** ACTIVITY **
Your answer is one number, how many lines in the entries include "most".

━━━━━━━━━━━━━━━━

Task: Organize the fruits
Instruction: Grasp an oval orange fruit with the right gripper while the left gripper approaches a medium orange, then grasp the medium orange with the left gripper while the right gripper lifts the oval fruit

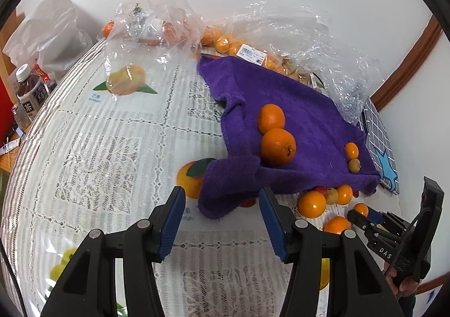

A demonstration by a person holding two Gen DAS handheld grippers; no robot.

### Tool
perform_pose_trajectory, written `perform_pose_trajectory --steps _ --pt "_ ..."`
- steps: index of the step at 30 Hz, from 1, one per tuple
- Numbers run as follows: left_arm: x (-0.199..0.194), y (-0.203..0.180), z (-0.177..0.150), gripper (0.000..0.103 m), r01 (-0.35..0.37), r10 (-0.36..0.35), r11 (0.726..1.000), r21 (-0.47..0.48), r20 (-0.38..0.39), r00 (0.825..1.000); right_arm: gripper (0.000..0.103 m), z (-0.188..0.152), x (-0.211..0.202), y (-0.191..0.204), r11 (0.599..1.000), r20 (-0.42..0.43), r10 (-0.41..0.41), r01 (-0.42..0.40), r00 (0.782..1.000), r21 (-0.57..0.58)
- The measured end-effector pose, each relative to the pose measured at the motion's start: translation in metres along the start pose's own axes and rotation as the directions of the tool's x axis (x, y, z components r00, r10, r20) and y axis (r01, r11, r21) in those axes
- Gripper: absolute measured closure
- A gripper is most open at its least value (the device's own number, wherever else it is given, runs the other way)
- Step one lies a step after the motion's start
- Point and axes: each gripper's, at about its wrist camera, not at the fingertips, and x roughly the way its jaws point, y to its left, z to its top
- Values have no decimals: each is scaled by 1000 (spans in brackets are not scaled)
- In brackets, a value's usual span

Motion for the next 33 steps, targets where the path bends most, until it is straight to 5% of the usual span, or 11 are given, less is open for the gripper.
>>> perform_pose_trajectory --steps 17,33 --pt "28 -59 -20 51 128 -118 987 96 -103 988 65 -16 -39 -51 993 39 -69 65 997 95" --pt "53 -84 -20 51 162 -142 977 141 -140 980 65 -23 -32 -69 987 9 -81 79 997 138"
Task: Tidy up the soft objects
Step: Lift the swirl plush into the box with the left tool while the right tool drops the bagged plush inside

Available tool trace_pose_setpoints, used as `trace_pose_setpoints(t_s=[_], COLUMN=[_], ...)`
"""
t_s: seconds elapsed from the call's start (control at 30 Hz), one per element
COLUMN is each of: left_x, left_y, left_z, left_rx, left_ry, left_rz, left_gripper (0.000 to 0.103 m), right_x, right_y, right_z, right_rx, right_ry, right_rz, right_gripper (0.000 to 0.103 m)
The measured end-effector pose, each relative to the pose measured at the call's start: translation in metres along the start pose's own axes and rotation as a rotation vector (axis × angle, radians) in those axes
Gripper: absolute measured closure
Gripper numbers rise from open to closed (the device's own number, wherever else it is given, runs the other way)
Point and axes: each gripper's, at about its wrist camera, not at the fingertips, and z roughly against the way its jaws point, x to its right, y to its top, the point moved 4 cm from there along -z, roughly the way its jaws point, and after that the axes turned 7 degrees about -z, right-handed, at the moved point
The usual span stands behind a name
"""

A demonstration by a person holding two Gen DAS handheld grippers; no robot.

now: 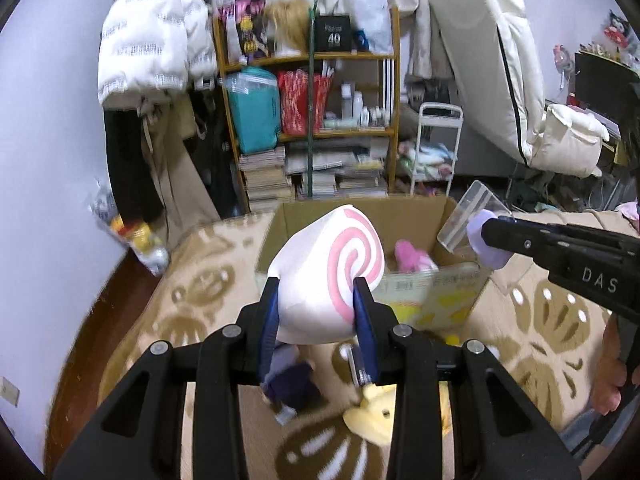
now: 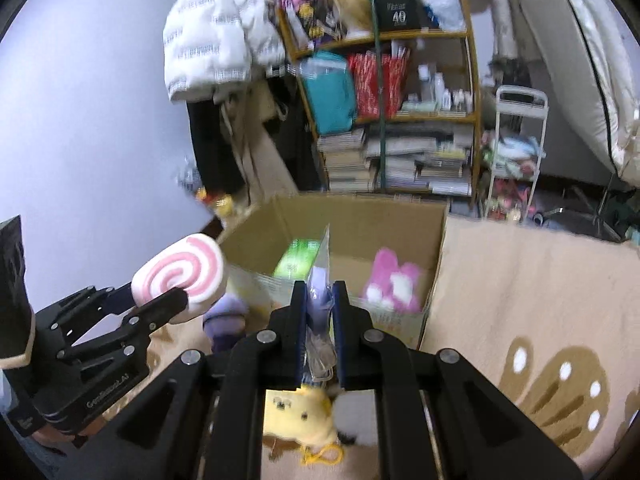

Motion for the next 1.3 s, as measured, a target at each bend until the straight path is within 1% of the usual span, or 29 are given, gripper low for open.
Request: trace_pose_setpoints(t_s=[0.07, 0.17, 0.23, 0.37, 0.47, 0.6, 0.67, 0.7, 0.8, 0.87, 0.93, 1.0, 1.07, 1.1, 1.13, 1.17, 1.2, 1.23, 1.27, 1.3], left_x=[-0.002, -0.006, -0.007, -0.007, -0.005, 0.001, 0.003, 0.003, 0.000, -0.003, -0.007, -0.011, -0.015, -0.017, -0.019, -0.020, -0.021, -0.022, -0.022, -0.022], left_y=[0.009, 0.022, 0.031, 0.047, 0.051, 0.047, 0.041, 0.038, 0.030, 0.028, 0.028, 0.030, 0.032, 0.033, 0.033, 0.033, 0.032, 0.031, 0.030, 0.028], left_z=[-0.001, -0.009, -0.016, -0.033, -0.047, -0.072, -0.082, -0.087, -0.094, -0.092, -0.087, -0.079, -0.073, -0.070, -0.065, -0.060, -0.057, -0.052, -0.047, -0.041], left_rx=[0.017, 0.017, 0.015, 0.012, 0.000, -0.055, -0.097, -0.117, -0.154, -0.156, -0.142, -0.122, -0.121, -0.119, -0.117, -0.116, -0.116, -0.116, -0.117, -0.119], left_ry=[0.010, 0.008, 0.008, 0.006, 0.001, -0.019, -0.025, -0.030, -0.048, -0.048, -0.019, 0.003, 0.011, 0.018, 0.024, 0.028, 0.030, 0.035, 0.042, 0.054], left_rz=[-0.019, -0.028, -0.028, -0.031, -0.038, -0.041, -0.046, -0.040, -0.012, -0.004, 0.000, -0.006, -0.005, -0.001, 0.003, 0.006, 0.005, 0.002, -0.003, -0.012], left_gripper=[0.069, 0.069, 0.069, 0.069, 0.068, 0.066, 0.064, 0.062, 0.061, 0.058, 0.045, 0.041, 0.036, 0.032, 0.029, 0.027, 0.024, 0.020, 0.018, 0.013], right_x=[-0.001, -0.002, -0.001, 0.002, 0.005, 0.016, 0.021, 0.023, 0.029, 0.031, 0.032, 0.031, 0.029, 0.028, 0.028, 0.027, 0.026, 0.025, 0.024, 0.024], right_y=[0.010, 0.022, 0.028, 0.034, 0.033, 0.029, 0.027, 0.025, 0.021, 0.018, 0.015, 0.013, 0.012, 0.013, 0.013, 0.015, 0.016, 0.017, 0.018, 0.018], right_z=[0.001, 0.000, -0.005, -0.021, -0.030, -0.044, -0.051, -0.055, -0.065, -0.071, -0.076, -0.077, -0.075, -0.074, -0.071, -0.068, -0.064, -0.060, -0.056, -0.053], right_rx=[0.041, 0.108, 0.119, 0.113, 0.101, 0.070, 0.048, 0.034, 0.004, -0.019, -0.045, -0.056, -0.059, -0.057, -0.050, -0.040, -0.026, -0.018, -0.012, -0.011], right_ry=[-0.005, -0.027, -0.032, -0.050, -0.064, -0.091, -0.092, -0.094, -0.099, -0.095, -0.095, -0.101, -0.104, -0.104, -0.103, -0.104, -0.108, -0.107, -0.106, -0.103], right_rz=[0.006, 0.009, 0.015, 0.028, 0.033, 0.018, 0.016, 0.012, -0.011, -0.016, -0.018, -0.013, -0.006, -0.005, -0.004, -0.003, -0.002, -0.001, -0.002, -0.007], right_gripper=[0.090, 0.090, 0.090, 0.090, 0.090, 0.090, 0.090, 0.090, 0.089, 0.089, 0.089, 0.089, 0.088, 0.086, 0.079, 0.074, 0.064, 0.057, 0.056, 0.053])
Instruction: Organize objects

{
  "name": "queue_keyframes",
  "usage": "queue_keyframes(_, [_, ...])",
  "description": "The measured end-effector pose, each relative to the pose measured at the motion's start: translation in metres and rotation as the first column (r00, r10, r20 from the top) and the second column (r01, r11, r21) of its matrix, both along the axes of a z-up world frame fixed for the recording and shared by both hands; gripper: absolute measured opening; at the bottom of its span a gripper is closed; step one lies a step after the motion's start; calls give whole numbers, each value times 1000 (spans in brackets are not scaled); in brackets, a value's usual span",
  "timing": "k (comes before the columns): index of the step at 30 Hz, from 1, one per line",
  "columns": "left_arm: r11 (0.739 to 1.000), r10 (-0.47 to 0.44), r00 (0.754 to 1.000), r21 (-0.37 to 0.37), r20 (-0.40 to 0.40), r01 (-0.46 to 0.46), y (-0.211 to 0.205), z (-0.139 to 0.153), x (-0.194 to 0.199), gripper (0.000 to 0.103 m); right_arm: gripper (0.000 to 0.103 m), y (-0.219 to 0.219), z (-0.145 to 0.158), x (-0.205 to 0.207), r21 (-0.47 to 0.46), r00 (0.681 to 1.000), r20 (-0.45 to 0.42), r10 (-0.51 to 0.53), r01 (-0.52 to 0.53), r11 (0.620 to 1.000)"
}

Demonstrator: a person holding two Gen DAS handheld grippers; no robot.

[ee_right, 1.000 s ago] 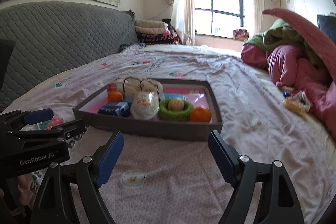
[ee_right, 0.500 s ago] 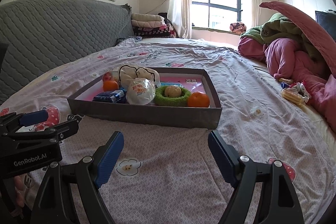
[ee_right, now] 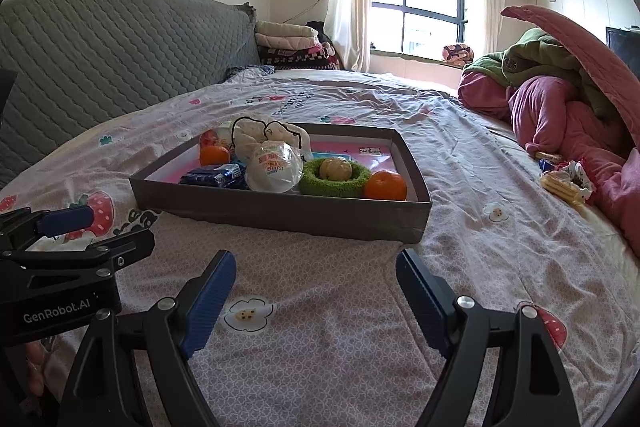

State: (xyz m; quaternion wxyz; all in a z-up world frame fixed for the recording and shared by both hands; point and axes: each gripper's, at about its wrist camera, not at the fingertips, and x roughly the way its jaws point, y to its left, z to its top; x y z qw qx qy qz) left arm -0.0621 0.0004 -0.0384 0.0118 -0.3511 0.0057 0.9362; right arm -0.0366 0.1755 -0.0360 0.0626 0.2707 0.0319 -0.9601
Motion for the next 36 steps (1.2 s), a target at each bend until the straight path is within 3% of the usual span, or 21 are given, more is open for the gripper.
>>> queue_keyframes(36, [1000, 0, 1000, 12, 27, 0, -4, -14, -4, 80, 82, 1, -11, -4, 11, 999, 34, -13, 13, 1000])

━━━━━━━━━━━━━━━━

** COMPLETED EXERCISE **
2